Most promising in terms of being single material is “Morning Star.” “There’s this slide guitar that’s a bit reminiscent of a pedal steel guitar,” notes Rob on this almost new country original composition. “It’s Blakey just using a slide on his finger on the strings. As that song was coming together, here’s the deal; I said to the guys, ‘Look, this is all about you. I’m going to put my voice on it, but I really want you to push the boat out, have some fun, use as many kinds of expressions as you want within the arrangements and don’t hold anything back. Don’t feel like you’ve got to keep asking me, “Is this okay? Is this okay?” We will get to the places we need to be if there’s any difficulties; we’ll get there when we get there.’ And we never went there.
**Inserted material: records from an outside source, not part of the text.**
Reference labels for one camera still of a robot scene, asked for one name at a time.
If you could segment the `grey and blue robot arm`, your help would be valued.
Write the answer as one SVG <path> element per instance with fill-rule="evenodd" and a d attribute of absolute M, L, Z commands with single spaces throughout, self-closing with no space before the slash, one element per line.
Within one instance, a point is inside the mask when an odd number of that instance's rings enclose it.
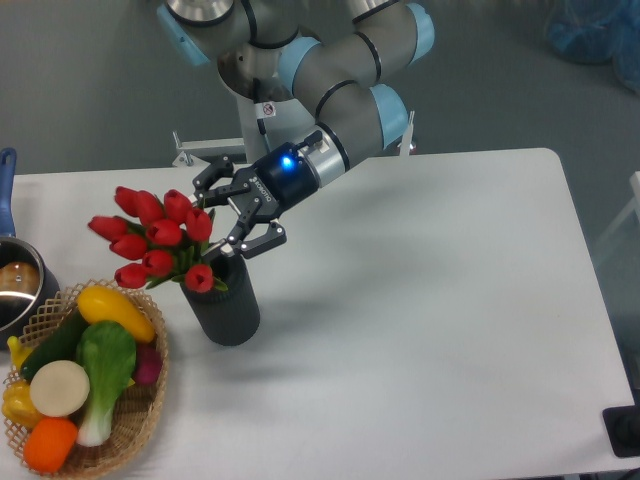
<path fill-rule="evenodd" d="M 193 181 L 204 207 L 226 205 L 231 231 L 205 258 L 252 258 L 284 243 L 280 216 L 393 144 L 408 152 L 413 115 L 386 85 L 433 46 L 425 9 L 351 1 L 354 26 L 327 45 L 287 1 L 165 1 L 167 36 L 195 66 L 212 64 L 234 95 L 238 139 L 181 141 L 177 162 L 204 162 Z"/>

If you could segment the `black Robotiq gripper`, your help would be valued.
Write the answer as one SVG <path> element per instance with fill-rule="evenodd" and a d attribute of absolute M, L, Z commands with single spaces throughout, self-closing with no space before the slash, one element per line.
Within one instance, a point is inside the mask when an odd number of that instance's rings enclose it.
<path fill-rule="evenodd" d="M 311 164 L 304 157 L 311 146 L 309 141 L 287 142 L 235 173 L 228 155 L 208 159 L 209 165 L 192 180 L 191 202 L 204 208 L 227 204 L 236 211 L 236 224 L 220 247 L 222 256 L 251 259 L 287 241 L 285 228 L 270 221 L 319 189 Z M 229 184 L 213 188 L 218 180 L 231 177 Z M 263 234 L 244 240 L 255 225 L 268 222 Z"/>

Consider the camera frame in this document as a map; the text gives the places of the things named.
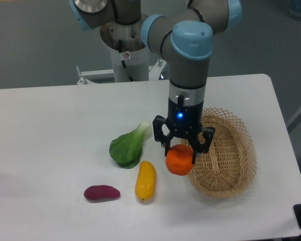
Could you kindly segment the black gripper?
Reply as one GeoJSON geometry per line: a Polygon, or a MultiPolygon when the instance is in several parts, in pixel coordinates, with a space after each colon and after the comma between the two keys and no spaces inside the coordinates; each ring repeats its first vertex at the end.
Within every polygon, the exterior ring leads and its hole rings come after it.
{"type": "Polygon", "coordinates": [[[203,127],[201,116],[204,102],[197,105],[178,107],[178,104],[169,99],[168,117],[157,115],[153,120],[153,132],[156,142],[160,142],[165,149],[165,157],[171,148],[171,140],[174,137],[190,138],[193,149],[192,164],[195,165],[196,157],[202,153],[208,153],[215,134],[214,127],[203,127]],[[165,125],[169,133],[163,132],[165,125]]]}

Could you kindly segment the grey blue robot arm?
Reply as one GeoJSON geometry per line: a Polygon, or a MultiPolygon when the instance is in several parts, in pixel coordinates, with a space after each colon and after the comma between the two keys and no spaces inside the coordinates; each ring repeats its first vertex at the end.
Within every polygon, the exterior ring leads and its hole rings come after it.
{"type": "Polygon", "coordinates": [[[153,121],[155,140],[166,151],[174,137],[186,139],[193,156],[209,151],[213,127],[203,127],[201,115],[213,50],[213,36],[237,25],[240,1],[188,1],[175,17],[146,16],[140,1],[69,1],[81,28],[99,28],[111,54],[116,82],[145,81],[148,51],[170,67],[168,116],[153,121]]]}

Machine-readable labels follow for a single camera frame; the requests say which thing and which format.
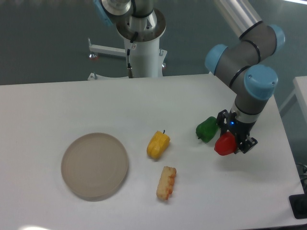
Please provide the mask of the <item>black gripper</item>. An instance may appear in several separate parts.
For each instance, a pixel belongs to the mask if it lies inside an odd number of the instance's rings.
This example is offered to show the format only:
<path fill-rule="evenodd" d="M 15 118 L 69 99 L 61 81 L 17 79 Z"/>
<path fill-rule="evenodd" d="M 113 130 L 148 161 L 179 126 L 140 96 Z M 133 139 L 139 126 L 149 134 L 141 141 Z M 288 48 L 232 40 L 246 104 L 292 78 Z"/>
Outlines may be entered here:
<path fill-rule="evenodd" d="M 236 118 L 236 113 L 228 112 L 226 109 L 218 113 L 216 118 L 216 124 L 220 129 L 220 134 L 225 134 L 227 131 L 232 133 L 235 137 L 235 142 L 237 149 L 234 154 L 239 152 L 247 153 L 258 141 L 250 136 L 250 131 L 252 130 L 255 122 L 244 123 Z"/>

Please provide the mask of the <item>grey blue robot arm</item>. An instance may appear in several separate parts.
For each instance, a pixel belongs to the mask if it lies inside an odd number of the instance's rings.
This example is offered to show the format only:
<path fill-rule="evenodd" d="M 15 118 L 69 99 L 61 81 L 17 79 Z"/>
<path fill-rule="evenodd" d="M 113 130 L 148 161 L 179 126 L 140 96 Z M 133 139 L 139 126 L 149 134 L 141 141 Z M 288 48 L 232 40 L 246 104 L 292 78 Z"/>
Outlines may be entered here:
<path fill-rule="evenodd" d="M 214 46 L 205 58 L 205 67 L 235 94 L 230 110 L 209 117 L 196 127 L 196 135 L 209 142 L 220 133 L 214 149 L 221 155 L 246 153 L 257 140 L 250 131 L 272 97 L 278 83 L 276 72 L 261 62 L 275 54 L 285 43 L 282 29 L 266 25 L 246 0 L 217 0 L 221 15 L 239 38 L 229 48 Z M 124 49 L 99 47 L 102 54 L 126 59 L 129 78 L 162 76 L 166 52 L 159 47 L 166 29 L 164 15 L 151 0 L 95 0 L 96 12 L 105 24 L 116 25 Z"/>

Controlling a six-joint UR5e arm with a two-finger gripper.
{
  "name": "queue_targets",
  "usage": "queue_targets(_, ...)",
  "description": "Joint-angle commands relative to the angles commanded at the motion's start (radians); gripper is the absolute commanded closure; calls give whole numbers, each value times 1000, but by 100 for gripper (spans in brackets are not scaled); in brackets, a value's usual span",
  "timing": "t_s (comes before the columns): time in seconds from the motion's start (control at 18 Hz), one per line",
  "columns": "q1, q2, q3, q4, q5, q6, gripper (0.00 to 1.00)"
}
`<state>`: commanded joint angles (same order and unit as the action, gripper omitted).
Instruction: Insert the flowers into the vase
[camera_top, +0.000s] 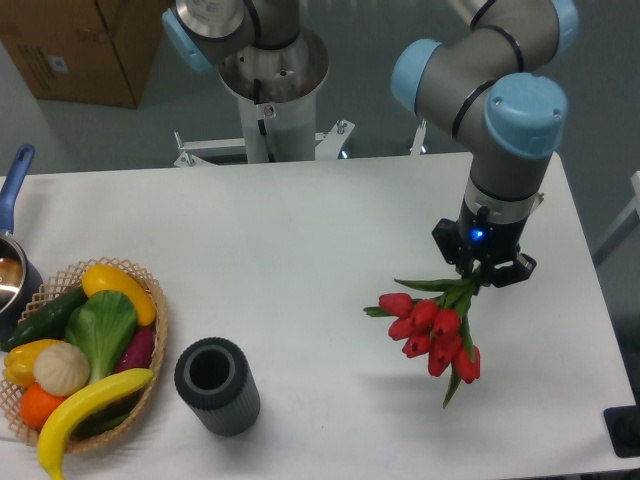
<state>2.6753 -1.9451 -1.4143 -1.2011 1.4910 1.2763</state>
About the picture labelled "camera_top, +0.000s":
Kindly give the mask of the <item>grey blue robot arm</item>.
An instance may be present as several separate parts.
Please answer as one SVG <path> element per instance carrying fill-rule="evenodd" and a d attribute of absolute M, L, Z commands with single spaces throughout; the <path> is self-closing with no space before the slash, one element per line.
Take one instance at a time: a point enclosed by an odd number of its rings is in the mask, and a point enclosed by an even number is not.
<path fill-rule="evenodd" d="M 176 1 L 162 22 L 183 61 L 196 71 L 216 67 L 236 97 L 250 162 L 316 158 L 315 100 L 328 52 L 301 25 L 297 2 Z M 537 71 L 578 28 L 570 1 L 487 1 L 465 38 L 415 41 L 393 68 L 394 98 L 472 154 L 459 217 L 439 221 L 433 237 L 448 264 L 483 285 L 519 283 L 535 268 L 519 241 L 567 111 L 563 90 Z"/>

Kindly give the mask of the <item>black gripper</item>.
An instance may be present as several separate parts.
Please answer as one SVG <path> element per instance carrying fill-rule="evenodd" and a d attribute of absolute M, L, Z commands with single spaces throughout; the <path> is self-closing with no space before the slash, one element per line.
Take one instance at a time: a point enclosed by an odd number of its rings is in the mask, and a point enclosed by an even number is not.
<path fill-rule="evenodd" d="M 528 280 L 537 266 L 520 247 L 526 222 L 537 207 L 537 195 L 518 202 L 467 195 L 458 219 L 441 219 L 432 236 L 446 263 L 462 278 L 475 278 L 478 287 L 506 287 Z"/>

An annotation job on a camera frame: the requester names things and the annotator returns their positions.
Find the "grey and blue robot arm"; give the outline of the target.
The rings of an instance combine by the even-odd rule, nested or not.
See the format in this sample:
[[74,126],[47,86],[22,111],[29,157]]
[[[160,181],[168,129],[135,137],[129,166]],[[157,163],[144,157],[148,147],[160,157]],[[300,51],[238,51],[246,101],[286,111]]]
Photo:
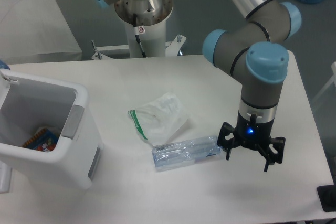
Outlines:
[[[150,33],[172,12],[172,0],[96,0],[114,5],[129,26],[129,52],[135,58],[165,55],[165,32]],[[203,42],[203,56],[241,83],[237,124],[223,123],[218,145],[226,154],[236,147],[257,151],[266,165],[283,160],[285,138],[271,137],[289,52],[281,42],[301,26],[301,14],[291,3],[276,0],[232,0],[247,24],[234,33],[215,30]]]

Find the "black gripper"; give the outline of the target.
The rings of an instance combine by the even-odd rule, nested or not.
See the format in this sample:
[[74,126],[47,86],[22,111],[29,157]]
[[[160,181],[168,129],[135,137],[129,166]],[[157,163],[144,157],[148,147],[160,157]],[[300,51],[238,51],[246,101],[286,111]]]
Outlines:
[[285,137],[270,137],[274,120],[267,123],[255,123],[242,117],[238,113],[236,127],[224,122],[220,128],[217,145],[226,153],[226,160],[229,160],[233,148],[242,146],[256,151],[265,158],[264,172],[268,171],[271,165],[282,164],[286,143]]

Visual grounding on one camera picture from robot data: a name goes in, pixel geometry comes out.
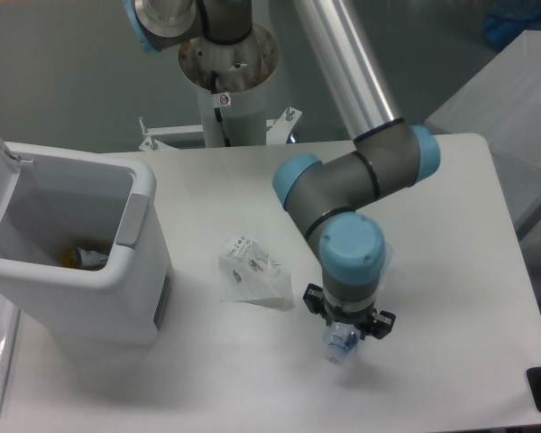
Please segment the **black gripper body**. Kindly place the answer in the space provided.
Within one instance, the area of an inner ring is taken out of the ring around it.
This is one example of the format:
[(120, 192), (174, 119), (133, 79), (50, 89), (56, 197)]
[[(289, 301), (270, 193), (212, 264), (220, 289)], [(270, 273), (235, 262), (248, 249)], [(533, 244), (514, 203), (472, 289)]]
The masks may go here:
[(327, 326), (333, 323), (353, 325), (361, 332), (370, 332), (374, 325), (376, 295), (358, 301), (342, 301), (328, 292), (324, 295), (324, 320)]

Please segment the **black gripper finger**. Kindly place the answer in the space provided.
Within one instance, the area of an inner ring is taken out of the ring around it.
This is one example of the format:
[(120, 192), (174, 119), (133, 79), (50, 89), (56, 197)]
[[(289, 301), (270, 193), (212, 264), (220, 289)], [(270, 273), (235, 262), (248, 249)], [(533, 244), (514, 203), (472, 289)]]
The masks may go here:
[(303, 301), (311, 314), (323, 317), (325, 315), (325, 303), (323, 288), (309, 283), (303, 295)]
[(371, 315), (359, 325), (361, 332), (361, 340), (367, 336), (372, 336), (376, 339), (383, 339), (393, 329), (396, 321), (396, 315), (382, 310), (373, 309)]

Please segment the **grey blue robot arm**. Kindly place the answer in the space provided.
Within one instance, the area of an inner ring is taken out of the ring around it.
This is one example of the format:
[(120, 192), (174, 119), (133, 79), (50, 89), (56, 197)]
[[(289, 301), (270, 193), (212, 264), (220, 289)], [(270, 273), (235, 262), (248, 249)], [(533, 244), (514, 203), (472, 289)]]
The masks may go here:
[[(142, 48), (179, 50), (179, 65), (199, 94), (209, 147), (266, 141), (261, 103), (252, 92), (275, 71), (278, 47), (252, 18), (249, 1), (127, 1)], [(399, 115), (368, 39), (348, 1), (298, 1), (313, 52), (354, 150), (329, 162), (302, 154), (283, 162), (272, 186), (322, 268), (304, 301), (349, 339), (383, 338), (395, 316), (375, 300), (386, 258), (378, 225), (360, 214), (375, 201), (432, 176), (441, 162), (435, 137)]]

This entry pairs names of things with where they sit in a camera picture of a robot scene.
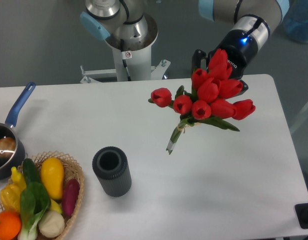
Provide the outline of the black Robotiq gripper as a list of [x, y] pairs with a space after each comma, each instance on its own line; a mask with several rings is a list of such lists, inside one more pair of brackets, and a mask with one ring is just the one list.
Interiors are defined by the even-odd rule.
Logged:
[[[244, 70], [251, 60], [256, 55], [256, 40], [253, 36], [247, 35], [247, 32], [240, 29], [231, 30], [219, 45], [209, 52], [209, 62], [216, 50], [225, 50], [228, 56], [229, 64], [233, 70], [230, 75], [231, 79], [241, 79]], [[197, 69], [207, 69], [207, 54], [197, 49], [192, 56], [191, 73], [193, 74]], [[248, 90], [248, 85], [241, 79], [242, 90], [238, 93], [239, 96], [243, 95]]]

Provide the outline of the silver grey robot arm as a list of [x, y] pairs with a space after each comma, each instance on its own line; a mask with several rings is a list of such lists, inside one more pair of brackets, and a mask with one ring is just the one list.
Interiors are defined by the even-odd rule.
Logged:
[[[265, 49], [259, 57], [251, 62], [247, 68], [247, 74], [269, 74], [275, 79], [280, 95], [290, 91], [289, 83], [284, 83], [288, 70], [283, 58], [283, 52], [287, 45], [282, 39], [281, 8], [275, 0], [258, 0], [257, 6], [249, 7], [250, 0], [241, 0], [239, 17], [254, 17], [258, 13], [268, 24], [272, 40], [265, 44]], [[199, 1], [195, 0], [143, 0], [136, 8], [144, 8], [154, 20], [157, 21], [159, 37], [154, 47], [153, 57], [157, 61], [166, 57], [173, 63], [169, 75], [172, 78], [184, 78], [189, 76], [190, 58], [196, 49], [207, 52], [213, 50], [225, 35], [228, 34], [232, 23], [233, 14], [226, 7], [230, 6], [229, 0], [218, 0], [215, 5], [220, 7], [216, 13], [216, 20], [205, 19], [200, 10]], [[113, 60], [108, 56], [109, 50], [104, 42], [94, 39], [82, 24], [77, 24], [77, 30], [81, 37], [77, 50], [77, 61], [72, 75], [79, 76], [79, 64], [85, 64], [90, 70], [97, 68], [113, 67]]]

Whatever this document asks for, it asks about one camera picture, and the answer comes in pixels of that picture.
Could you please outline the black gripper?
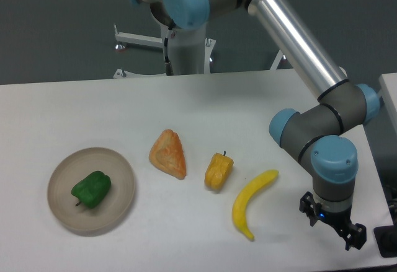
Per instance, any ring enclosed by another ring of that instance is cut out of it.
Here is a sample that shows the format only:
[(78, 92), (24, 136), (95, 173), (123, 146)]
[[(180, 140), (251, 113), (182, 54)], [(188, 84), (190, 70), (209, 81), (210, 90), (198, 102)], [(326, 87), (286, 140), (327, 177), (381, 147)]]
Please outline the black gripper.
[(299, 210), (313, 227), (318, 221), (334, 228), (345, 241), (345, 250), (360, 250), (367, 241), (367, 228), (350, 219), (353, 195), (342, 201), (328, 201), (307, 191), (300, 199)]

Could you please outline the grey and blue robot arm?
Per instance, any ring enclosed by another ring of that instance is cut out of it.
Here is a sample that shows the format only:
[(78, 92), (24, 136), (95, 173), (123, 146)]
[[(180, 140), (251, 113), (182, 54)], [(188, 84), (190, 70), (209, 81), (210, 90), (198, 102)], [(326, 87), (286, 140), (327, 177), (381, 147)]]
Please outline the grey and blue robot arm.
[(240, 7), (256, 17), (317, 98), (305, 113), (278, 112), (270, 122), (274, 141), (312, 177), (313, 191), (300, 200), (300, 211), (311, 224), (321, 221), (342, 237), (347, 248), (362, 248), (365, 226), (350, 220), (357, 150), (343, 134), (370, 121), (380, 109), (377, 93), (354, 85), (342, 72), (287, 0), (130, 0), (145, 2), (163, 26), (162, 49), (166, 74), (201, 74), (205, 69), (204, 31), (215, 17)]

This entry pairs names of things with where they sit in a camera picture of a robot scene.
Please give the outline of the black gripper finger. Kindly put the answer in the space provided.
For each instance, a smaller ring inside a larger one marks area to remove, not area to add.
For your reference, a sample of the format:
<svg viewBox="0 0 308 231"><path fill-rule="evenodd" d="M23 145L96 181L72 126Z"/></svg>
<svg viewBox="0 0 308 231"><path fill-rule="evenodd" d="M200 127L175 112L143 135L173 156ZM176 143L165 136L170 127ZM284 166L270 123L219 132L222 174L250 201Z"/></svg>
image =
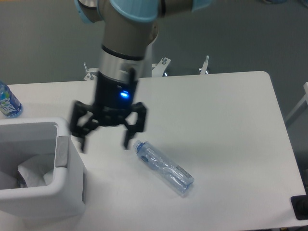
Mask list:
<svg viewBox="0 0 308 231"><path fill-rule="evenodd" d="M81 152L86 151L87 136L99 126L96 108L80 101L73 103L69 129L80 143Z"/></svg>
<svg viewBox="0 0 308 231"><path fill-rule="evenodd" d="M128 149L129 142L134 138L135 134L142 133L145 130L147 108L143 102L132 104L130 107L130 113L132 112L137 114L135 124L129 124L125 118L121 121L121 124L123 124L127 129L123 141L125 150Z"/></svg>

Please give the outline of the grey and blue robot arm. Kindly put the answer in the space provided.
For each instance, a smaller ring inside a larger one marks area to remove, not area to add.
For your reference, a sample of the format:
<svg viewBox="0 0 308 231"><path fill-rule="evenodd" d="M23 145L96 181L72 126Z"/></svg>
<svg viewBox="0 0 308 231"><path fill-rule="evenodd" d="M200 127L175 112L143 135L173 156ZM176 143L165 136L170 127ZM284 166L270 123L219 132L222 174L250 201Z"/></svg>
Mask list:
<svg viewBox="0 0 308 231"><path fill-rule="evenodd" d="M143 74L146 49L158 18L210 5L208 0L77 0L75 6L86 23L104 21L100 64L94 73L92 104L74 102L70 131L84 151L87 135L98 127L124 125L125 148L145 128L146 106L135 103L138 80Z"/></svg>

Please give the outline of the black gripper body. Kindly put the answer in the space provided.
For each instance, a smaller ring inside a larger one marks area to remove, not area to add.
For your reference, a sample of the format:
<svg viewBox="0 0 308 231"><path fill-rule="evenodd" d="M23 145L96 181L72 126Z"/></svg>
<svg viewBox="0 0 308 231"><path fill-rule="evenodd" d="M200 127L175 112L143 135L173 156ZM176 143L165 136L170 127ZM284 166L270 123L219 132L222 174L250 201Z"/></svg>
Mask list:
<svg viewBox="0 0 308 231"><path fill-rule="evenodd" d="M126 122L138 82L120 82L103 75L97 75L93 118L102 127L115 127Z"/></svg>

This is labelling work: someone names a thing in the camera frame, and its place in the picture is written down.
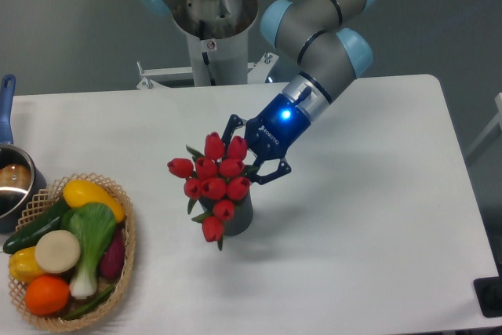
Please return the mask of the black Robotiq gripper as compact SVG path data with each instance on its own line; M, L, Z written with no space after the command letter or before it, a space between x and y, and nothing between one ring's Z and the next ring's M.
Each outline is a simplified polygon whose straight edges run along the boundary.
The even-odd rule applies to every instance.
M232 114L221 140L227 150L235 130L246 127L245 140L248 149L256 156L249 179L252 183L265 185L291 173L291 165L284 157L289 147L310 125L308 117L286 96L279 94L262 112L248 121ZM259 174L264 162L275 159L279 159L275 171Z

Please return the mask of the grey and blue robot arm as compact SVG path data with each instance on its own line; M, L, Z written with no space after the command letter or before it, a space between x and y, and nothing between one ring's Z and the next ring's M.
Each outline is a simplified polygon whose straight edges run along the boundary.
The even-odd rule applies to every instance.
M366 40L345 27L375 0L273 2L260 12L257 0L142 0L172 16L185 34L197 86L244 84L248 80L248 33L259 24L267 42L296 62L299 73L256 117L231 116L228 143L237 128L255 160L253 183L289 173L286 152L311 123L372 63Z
Everything that was sent to me was just really solid. So ‘Morning Star,’ again, more of a lighter experience. It isn’t as intense as the others by any means. But it was a chance for the guys to demonstrate their great musical skill, which makes it a real stand-up track for me.
“And ‘Joy to the World’ is a bit of a nod to Queen,” continues Rob, “with the way they used multiple guitar tracks. The guys were saying, ‘Do you mind if we reference some of the people we enjoy?’ And I said, ‘Do whatever you want to do. There really isn’t any restriction here. This is your record as much as anything else. Have fun and just be happy and do what feels instinctively right.’”
In closing, Rob offers a few clues as to the future of Judas Priest.
“I think we had one of the strongest experiences ever with the Firepower record. Just when you think you’ve not exactly done it all, seen it all and had it all, you go into the studio with this great producer combination that we’ve never known (Tom Allom and Andy Sneap), and the great music that Richie (Faulkner, guitarist) brought into the mix after he first kind of embedded himself and grown during Redeemer of Souls.
“By the time we were at Firepower, it really gelled and he knew what he needed to do. Redeemer was still a process of discovery for him. With Firepower, he was more attuned and acclimatized to it. The general attitude and atmosphere was a bit like how we went in to making Painkiller, which was an important record to make for lots of reasons. The way that Painkiller was able to really refine and define this band, I think we came to the same kind of place again with the music from Firepower. And this far on, that was just a great, great time for the band—it’s really lifted us in many ways. As a result, the prospect of making the follow-up to Firepower is really intriguing. I haven’t a clue where we’re going to go with it, but as far as the opportunity in the sense of really wanting to make another strong, important record goes, you know, watch out—the Priest will definitely be back.” (laughs).
And with that we say our goodbyes, hopefully not for the last time. “It was a pleasure, and now I’m off to have some dinner and a nice cup of English tea. I wish you all the best for the rest of the year and hope to see you when Priest come around on their 50th next year.”
Which instantly raised more questions—along with the dozen or so I didn’t have time to ask! But the Metal God needs fuel, Firepower as it were. Until whatever this “50th” thrown out like a hand grenade brings, take a moment and enjoy Celestial with family and friends and perhaps a libation suitable to the season. All told, it’s a comforting record of songs known and new, sure to warm the cockles on the chilliest of snow-swept evenings.